At WeWork, the global real-estate start-up, things are fast and loose and anything goes. At least that’s the way things were. Previously in the rare league of start-up ‘unicorns’, the larger-than-life WeWork founding CEO is now gone, a much-anticipated IPO has been abandoned, and a new corner-office incumbent is in town salvaging the pieces.
There were failed valuation forecasts, wasteful expenditure and employees pandering to a demigod. But WeWork had and continues to have a strong basis for operating. The world of work is evolving. And in an increasingly gig economy where traditional industries are dying – how, where and when people work is shifting irrevocably. Flexible work spaces support this change.
In London, where WeWork controls most square com mercial real estate (with the exception of the UK government), the market is buoyant, competitive and expanding at a rapid rate. One new-comer to the industry is carving a particular niche. And in a time where work-life balance is evolving to whole-life integration, they are in it for the long haul with a unique proposition.
It’s a balancing act
Charlie Rosier comes across as a woman at ease with juggling multiple balls in the air. Confident and forthright, it quickly becomes clear that Cuckooz Nest, an early stage real-estate start-up, reflects her values. But in the aftermath of the failings at WeWork, how viable are prospects for new entrants in this sector?
Cuckooz Nest, a bright and spacious two-level space in the primely-located Farringdon, was co-founded by Charlie and her close friend Fabienne O’Neill. This was back in March 2018. It provides flexible co-working space together with child-care facilities for self-employed parents. The business tackles an age-old societal challenge. Namely, women in London who want to pursue careers and effectively raise young children at the same time.
Charlie said, ‘’My personal belief is that it’s really important in those early years to be around your child, but to also not lose yourself to motherhood. My career and my businesses have always been important to me.’’
The point of differentiation at Cuckooz Nest is the ability to flex childcare provision from week to week to the customer’s needs. One is able to commit to as little as four hours a week. ‘’We also eliminate the inevitable distance that arises between a parent and a young child for all childcare options barring having an in-house child minder. Commencing work outside the home normally leads to distance, ’’ Charlie said.
Building the business from the ground up…
The co-founders have strong professional backgrounds in property, but realised they did not know enough about the formal child-care industry.

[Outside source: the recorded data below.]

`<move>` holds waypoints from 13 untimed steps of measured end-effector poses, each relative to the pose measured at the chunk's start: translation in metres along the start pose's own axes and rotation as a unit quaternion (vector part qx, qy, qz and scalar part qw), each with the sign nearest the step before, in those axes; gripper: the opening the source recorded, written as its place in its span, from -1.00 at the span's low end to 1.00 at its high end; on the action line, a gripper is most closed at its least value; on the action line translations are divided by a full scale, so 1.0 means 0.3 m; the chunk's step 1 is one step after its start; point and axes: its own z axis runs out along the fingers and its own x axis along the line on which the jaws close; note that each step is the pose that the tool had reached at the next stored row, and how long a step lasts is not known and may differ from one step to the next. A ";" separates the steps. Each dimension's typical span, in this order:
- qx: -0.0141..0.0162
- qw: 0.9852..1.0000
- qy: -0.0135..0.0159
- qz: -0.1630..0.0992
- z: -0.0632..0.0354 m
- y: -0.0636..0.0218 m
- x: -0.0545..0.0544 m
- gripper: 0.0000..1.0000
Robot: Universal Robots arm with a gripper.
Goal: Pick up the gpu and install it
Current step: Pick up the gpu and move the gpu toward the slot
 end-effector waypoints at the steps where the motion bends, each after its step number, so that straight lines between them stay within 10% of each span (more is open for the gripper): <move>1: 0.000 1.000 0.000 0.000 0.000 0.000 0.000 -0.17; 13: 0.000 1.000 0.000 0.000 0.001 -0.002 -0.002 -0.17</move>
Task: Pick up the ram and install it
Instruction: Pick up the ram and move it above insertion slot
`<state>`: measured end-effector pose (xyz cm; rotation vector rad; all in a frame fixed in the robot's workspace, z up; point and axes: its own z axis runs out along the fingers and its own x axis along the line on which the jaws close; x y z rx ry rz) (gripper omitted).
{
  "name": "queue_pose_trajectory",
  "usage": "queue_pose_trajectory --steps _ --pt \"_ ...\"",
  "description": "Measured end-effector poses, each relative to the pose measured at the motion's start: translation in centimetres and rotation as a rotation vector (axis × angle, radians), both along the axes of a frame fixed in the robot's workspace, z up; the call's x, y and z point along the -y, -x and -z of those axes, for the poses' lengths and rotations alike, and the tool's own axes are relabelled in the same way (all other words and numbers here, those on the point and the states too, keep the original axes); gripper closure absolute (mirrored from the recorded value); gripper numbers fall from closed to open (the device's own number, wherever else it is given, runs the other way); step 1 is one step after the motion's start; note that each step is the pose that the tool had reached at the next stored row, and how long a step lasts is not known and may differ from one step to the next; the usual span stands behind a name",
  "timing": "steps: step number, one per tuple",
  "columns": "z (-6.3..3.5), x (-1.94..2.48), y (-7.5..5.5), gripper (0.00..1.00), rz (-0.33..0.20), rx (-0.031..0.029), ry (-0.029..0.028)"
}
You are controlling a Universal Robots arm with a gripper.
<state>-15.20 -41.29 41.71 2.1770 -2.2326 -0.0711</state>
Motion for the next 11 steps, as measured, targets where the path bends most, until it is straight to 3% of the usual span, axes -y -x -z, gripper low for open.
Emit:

‘’We acknowledged that early on and brought in experts to help us shape the business and recruit the key management team. I had to learn a lot about the early years of child development. As well as Ofsted requirements (a regulatory body), and the safeguarding of children,’’ she said.
They used a combination of self-financing from personal resources and crowd-funding to get started.
Operationally, sourcing and retaining trustworthy staff is a key challenge as the childcare industry has high churn. The Cuckooz Nest team remunerates at slightly above market rates. It also trains staff on an on-going basis, as means to driving retention.
And without going into the details, Charlie alluded to the challenges of driving growth and profitability in the business. Revenue is constrained by the number of children they can take on at one time. Ofsted regulates children per square meter as well as the staff to children ratio.
…and in it for the long haul
Looking at the external environment, the founders of Cuckooz Nest are optimistic. This, despite Brexit, imminent changes in government legislation, and the dent in landlord/investor sentiment in the wake of failures at WeWork.
‘’It is possible that IR35 might impact the freelancer market, but we have already considered the ways in which we would need to pivot this business in order to adapt to that. On the upside, the childcare grant might be effective from six months instead of three years,’’ said Charlie.
As a currently single-sight operation, growth prospects remain high for this niche player. There are educated women grappling with balancing young children and work, up and down the UK. One estimate being that this number is close to a million women. And plenty of freelance dads for whom the operation offers a solution. Cuckooz Nest is currently in discussions with a developer in Manchester.
Flexible working is here to stay
And according to CBRE real estate investment research, in London alone, the flexible work space market remains buoyant. The CBRE knowledge hub states: ‘’Flexible office operators could represent 20% of all leased office space in Central London by 2030…with operators in the City and West End currently occupying 9.9 million square feet, and our estimates that this occupancy could grow to just under 34 million square feet by 2030.’’
Cuckooz Nest is just one offering tailored to meet the needs of living and working in London as a freelancer or small start-up.